Here is one of the more apparent differences between these bikes. Being a sport-tourer, the Tracer 700 naturally sports a more upright riding position than the MT-07.
Its handlebars are higher and footpegs lower, making for more relaxed riding suitable for long-distance rides. Conversely, the MT-07’s riding position is more aggressive and sporty, with lower handlebars and higher footpegs.
Between these two Yamahas, the Tracer 700 is slightly heavier than the MT-07 due to touring-oriented features that come standard with the motorcycle. The MT-07 only weighs 182 Kg (401 lbs.).
If all these other telltale signs are not as apparent (as is the case with modified secondhand units), then you can look at the bike’s suspension for clues.
The Tracer 700 has a more sophisticated suspension setup, featuring an adjustable USD fork and a rear shock, than the MT-07. On the other hand, the latter has a conventional fork and a rear shock you can only adjust for preload.

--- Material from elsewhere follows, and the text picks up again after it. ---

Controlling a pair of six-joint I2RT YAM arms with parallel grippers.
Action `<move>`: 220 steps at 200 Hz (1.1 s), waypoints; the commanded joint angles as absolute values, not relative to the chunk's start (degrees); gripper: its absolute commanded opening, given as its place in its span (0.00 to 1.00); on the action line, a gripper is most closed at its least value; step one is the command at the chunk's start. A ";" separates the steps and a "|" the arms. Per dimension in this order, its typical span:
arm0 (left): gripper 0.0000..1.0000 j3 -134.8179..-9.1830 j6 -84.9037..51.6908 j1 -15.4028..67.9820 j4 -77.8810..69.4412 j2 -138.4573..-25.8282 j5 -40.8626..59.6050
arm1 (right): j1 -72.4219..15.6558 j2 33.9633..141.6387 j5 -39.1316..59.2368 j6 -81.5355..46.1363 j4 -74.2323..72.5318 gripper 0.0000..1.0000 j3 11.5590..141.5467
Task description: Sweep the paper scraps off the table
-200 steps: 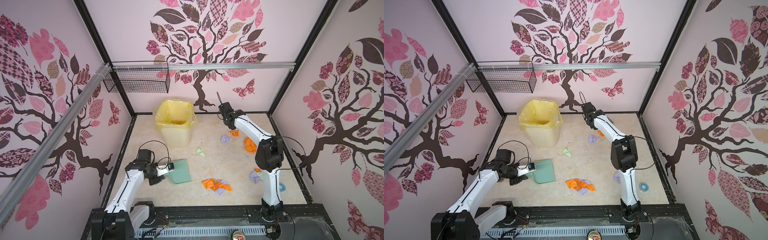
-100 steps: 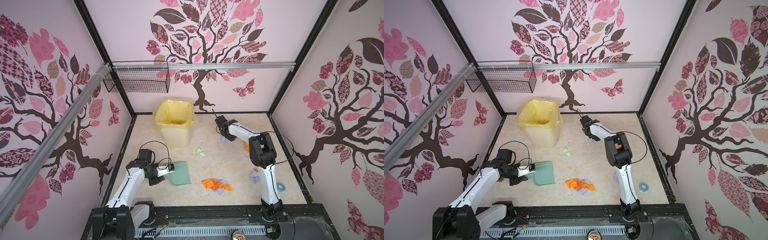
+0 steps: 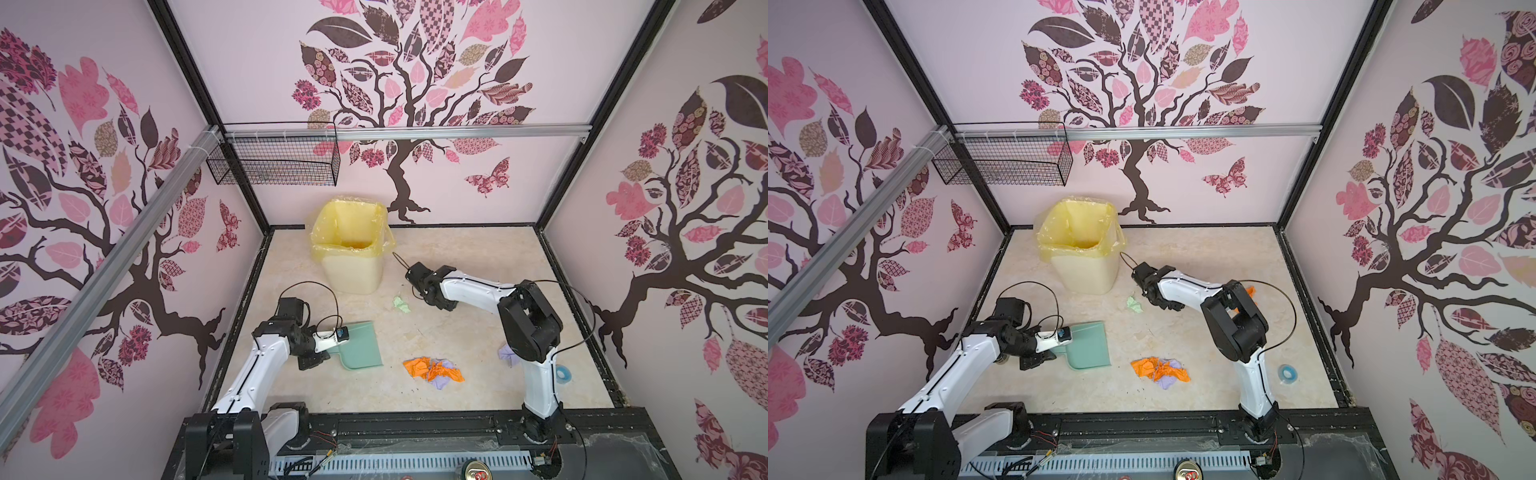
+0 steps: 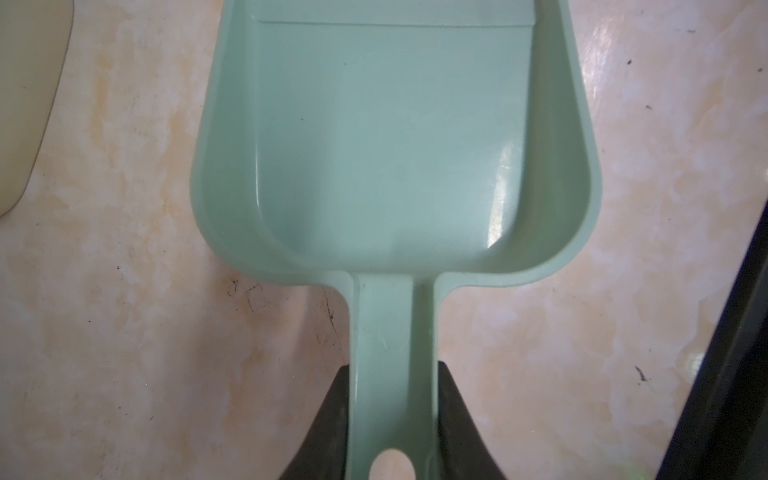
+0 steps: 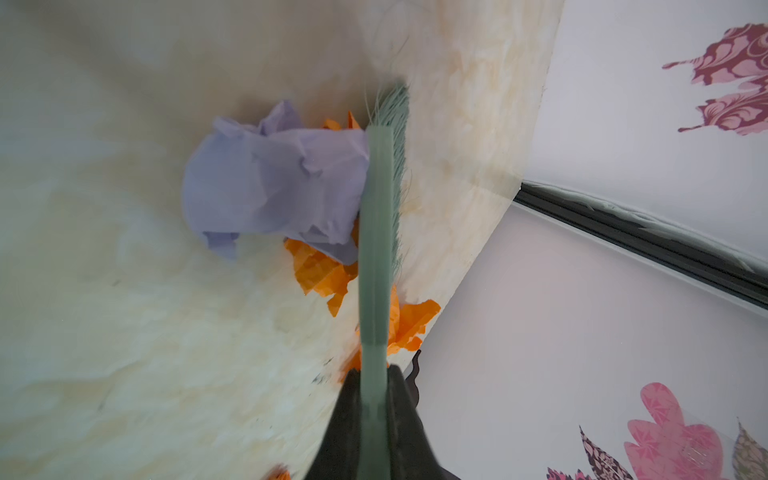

Yamaha Motor Company Ltd., one of the four pillars of the Japanese “Big 4,” leads in various automotive industries worldwide. Established as Yamaha Corporation’s motorcycle division, it became independent in 1955 after separating from its parent company.
The Shizuoka-headquartered firm has since emerged as an automotive giant, dominating the ATV and motorcycling landscapes. Yamaha is a well-respected industry leader, continuing to impress the global market with offerings like the Yamaha Tracer 700.
Conclusion — Yamaha Tracer 700 Review
As liter-class superbikes dominate showrooms and public opinion, more and more mid-size motorcycles are becoming redundant and slowly being taken off their respective lineups.
But for Yamaha, the company sees the value of continuing to produce thumpers like the Yamaha Tracer 700 that bridge the gap between super lightweight speedsters and hefty two-wheelers.
Besides, what is popular is not always everyone’s opinion. For some gearheads, the Yamaha Tracer 700 may well be proof of a more mature take on selecting motorcycles.